This plugin adds Top-down Microarchitecture Analysis Method (TMAM) support into Score-P traces.
Note that it only supports cores using the Golden Cove microarchitecture (at least Alder Lake P-cores/Sapphire Rapids CPUs).
Further Reading: Slidedeck by Intel | Initial Publication | Optimization Manual, Appendix B.1 | vTune cookbook | perf doc
For every thread the following metrics are recorded:
- level 1 metrics (
topdown-l1-*
, fraction [0,1]): retiring, bad speculation, backend bound, frontend bound - level 2 metrics (
topdown-l2-*
, fraction [0,1]): light ops, heavy ops, branch mispredictions, machine clears, fetch latency, fetch bandwidth, core bound, memory bound - slots (
topdown-slots
, count): number of uOP issue slots in measured section; can be used to scale fractions to number of uOP issue slots - bottlenecks (
topdown-l1-bottleneck
andtopdown-l2-bottlneck
, magic numbers): category of level 1/2 which has the highest fraction (got the most uOP issue slots) without retiring categories (l1: retiring, l2: light & heavy ops)
The topdown-l{1,2}-bottleneck
metrics encode the categories as follows (defined here):
Number in Trace | Level | Name |
---|---|---|
0 | 1 | retiring (unused) |
1 | 1 | bad speculation |
2 | 1 | frontend bound |
3 | 1 | backend bound |
4 | 2 | light ops (unused) |
5 | 2 | heavy ops (unused) |
6 | 2 | branch misprediction |
7 | 2 | machine clear |
8 | 2 | fetch latency |
9 | 2 | fetch bandwidth |
10 | 2 | core bound |
11 | 2 | memory bound |
A CPU that supports the extended Top-down microarchitecture results register.
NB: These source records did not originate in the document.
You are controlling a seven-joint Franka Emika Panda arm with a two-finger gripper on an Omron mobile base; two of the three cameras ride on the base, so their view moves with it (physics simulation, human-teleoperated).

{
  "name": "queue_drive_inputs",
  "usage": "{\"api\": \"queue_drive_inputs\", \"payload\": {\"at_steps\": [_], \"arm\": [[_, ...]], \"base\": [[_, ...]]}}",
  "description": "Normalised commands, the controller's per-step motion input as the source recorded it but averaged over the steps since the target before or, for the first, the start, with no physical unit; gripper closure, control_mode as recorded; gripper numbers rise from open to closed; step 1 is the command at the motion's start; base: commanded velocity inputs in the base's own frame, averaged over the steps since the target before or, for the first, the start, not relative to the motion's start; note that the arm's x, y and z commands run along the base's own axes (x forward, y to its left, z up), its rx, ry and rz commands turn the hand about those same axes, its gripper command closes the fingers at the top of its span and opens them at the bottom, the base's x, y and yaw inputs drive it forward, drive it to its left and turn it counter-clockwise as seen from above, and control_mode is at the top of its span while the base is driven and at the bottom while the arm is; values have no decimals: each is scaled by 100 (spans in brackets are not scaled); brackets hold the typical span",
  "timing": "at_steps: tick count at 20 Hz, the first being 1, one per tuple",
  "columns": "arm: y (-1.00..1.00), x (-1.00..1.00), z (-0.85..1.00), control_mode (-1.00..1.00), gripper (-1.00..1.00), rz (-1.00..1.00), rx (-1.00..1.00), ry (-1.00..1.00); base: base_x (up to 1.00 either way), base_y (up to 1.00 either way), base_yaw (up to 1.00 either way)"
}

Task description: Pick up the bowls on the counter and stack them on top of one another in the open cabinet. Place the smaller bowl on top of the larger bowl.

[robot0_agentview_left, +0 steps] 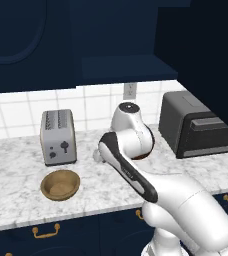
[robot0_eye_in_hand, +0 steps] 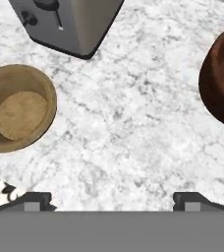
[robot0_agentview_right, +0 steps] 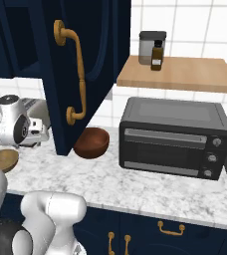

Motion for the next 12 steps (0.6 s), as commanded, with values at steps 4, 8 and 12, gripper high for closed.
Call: {"api": "queue_drive_inputs", "payload": {"at_steps": [4, 8, 12], "arm": [[98, 20, -37, -100, -100, 18, -8, 16], [65, 18, 0, -100, -100, 21, -28, 35], [17, 14, -36, -100, -100, 6, -3, 17]], "base": [[0, 0, 0], [0, 0, 0], [0, 0, 0]]}}
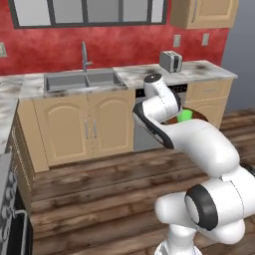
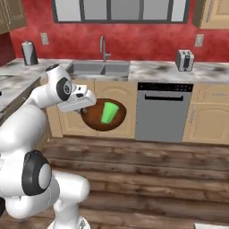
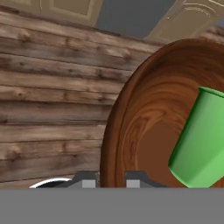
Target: Place the cup inside the bowl on the dining table and move the bowl to any counter.
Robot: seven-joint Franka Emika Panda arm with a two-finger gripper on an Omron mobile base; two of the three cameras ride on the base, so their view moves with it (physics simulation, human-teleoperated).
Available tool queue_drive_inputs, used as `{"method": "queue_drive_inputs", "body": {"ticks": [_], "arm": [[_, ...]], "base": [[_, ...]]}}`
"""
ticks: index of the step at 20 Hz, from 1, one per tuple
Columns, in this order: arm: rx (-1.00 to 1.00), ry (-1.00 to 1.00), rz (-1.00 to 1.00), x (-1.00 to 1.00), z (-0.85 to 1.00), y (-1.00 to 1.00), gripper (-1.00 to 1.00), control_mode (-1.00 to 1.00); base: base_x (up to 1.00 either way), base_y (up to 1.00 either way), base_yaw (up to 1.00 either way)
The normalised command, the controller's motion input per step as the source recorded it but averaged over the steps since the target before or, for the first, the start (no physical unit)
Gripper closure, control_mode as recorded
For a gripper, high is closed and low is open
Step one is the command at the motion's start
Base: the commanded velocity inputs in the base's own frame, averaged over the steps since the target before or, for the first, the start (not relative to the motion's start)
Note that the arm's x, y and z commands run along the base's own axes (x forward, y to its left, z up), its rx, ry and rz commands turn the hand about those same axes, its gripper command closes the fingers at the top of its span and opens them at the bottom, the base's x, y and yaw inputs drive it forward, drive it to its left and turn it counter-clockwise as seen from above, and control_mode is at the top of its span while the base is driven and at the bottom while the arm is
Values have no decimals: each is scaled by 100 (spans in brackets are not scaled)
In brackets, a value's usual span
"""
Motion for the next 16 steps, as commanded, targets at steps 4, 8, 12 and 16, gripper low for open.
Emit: {"method": "queue_drive_inputs", "body": {"ticks": [4, 8, 12, 16], "arm": [[0, 0, 0, 0, 0, 0, 100, 100], [0, 0, 0, 0, 0, 0, 100, 100], [0, 0, 0, 0, 0, 0, 100, 100], [0, 0, 0, 0, 0, 0, 100, 100]], "base": [[85, 26, -6], [77, 29, -6], [66, 34, -6], [71, 44, -7]]}}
At the time of writing, this is only available on Alder Lake and will be featured in the upcoming Sapphire Rapids CPUs.
This plugin is configured via environment variables as follows:
SCOREP_METRIC_PLUGINS=topdown_plugin
(required): load plugin into scorepSCOREP_METRIC_TOPDOWN_PLUGIN='*'
(required): enable all metrics (Note: make sure to quote the asterisk'*'
, otherwise it might be expanded by the shell)SCOREP_METRIC_TOPDOWN_PLUGIN_INTERVAL_US=500
(optional, default 500): minimum time between two samples in microseconds (sampling below this threshold will be refused)
The full configuration used for test setups can be found below.
Use the usual CMake build process:
git clone https://github.com/score-p/scorep_plugin_topdown
cd scorep_plugin_topdown
# initialize submodules (!!)
git submodule update --init --recursive
# vanilla cmake build process:
mkdir build && cd build
cmake ..
make -j $((2*$(nproc)))
The resulting libtopdown_plugin.so
must be placed in the LD_LIBRARY_PATH
to be found by Score-P.
# general scorep settings
export SCOREP_ENABLE_PROFILING=0
export SCOREP_ENABLE_TRACING=1
export SCOREP_TOTAL_MEMORY=4095M
# configure topdown plugin
export SCOREP_METRIC_PLUGINS=topdown_plugin
export SCOREP_METRIC_TOPDOWN_PLUGIN='*'
# pin to P-cores (alderlake-specific)
export OMP_NUM_THREADS=16
export GOMP_CPU_AFFINITY=0-15
This plugin is available under the BSD-3-clause license.